October 8th, 2008 at 9:31 am
Cindy - that is an excellent story - thanks much.
October 8th, 2008 at 10:06 am
Why do people divorce? To stop the pain.
October 10th, 2008 at 9:06 am
Perhaps the seminaries had been too lax in allowing priests-to-be to think of the priesthood as a profession or a career to begin with. It’s no such thing, or it’s not priesthood, right? One need only look at the Cure d`Ars or Fr. Damien et al to know that. I used to agree long ago with the thought that some priests (and some Sisters) shouldn’t have been. I no longer think that. Since the priesthood is a lifelong commitment, and it takes many years to get through to actual ordination, I think dropping out after ordination is a selfish choice that has been coddled and supported. And for someone like Amy’s husband who keeps his vestments at the back of the closet (which irritated her, especially after their baby), I think that suffices to say that such a duplicity of heart hurts everyone. One gives one’s everything to one’s Woman. We none of us can have our cake and eat it, too –and least of all if we’re a priest. The priesthood is based on Christ’s life. It wasn’t cushy, or easy, or fair.

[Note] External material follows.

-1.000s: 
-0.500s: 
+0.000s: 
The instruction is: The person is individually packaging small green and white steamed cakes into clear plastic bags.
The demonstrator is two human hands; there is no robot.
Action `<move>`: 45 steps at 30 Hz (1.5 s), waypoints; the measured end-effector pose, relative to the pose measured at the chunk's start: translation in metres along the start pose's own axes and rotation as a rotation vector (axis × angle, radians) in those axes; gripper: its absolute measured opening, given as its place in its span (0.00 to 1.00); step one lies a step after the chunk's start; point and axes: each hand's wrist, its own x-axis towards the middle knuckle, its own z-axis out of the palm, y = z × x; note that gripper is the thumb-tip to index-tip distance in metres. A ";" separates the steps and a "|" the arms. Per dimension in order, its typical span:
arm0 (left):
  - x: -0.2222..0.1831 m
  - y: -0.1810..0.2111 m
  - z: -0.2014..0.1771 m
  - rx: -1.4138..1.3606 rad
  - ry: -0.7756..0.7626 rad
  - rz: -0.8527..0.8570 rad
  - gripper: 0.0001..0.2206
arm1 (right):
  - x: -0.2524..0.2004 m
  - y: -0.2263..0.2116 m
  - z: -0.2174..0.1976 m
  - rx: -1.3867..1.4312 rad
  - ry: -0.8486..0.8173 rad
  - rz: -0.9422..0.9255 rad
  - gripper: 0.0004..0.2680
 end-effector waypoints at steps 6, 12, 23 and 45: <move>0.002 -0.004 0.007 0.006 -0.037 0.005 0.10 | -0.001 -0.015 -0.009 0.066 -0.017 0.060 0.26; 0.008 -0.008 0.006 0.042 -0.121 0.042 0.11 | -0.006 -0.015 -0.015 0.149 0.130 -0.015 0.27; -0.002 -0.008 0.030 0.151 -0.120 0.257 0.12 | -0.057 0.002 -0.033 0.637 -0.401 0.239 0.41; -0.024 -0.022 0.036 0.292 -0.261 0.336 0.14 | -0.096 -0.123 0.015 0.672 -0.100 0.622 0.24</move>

October 10th, 2008 at 9:29 am
Oops, sorry Cindy –I didn’t see your last line. Agreed. I read of a priest hereabouts who was preparing (via the newspapers, ugh) to sue the Bishop for defamation of character which “has affected my career.” It was shocking to see it in so many words. At the other end of the spectrum, I know a dear Notre Dame seminarian who dropped out “for a while” in his 4th year. It wasn’t cold feet, it was what I’d call spirit-exhaustion due to a complete lack of support except here online. He was the only Catholic in his entire family, which was anti-Catholic to boot, and he had to work at Walmart (again) every time he went home for a visit between terms. His was a constant struggle (even without mentioning that some of his brother seminarians were doing terrible things on the internet late at night, which broke his heart). Christ has always been his life; he was as sweet and gentle and honest as Christ–he’d have made a stunning priest, and I hope he has returned to seminary by now. Last I knew, he was invited to serve a couple Masses right where Fr. Francis Mary had left. His name is Joseph, if anyone would like to pray for him.